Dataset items
════
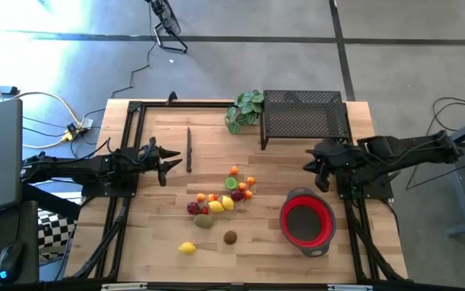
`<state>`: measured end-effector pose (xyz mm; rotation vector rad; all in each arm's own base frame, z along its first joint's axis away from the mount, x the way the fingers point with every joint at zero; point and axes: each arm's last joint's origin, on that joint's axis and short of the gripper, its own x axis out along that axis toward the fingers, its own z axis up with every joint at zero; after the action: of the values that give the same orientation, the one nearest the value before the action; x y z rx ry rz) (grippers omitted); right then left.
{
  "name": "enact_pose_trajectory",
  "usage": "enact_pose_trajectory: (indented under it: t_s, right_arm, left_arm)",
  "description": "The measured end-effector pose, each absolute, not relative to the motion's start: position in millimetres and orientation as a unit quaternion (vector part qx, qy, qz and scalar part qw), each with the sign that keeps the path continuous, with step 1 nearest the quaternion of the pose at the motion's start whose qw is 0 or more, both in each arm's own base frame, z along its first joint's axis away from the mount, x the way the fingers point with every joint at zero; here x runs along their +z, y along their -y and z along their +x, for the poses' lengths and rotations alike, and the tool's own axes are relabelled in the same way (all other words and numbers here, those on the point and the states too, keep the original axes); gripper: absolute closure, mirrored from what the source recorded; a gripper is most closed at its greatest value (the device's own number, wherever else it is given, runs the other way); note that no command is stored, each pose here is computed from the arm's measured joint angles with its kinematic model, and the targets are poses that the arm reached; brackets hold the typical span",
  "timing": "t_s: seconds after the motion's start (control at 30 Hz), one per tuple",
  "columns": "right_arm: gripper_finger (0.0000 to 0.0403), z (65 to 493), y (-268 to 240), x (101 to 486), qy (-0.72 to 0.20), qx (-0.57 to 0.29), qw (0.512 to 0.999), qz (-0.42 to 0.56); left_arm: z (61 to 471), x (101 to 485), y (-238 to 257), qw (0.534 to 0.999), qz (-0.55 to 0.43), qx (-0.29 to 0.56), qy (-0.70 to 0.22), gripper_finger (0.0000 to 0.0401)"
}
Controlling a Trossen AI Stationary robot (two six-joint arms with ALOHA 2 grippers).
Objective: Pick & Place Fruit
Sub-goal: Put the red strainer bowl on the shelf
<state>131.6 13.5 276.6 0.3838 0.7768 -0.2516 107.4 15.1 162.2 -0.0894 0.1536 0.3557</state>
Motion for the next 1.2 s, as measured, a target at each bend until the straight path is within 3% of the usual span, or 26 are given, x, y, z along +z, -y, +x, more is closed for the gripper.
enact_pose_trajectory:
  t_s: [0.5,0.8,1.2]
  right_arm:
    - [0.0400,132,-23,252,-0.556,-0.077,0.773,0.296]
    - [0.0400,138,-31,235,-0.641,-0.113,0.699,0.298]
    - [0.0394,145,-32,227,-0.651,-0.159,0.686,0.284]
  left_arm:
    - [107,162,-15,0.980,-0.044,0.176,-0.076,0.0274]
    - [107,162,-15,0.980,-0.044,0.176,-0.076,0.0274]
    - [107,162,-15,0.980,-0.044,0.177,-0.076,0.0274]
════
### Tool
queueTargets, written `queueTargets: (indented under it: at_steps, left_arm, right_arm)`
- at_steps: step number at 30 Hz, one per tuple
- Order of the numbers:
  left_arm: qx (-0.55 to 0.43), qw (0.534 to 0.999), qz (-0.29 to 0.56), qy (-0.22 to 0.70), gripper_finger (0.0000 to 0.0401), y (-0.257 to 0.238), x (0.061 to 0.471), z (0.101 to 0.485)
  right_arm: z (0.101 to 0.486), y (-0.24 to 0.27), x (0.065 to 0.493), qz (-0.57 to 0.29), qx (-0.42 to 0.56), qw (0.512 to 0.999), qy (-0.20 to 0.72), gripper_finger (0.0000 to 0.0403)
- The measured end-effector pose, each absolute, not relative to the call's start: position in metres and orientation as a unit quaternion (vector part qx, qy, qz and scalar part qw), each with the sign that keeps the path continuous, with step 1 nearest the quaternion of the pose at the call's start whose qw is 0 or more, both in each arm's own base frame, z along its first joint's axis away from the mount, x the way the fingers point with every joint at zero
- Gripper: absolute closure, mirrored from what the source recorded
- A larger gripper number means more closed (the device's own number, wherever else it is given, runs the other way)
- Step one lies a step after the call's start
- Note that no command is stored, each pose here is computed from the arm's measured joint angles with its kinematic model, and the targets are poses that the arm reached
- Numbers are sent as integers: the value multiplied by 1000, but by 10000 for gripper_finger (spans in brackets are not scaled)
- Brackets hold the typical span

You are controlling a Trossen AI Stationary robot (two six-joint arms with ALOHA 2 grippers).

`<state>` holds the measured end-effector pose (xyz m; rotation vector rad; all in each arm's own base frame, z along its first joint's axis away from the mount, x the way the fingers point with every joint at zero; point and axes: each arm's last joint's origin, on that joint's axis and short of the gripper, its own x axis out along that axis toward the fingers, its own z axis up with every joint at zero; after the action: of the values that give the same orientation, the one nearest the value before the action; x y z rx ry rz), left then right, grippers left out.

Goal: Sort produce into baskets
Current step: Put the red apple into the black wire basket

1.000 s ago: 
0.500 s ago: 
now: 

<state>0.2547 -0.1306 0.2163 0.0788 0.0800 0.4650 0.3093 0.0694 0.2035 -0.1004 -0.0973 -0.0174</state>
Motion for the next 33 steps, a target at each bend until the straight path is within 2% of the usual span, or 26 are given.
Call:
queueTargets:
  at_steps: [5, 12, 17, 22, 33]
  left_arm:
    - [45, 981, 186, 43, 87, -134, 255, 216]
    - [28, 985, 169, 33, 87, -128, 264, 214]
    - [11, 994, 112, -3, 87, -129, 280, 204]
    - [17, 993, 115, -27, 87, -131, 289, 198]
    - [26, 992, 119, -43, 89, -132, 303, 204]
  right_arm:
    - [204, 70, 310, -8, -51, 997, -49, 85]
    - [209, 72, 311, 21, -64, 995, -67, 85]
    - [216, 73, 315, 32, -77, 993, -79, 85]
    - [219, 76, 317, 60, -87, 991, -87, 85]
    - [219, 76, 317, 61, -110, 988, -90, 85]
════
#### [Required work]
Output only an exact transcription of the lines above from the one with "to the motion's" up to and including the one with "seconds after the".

#### [Problem solution]
  "description": "The measured end-effector pose, each absolute, not relative to the motion's start: position in millimetres and orientation as a unit quaternion (vector part qx, qy, qz and scalar part qw), each with the sign that keeps the path continuous, with step 1 nearest the quaternion of the pose at the motion's start whose qw is 0 or more, both in each arm's own base frame, z along its first joint's axis away from the mount, x the way the fingers point with every joint at zero; here x runs along their +z, y along their -y and z along their +x, for the poses' lengths and rotations alike, and the tool's own axes are relabelled in the same way (all other words and numbers here, those on the point and the states too, keep the original axes); gripper: absolute closure, mirrored from what the source recorded; a gripper is most closed at its greatest value (the device's own number, wherever else it is given, runs the other way); note that no command is stored, each pose here is computed from the arm's measured joint angles with its kinematic model, and the targets are poses that the arm reached; brackets hold the typical span",
  "timing": "t_s: seconds after the motion's start (control at 30 Hz), one per tuple",

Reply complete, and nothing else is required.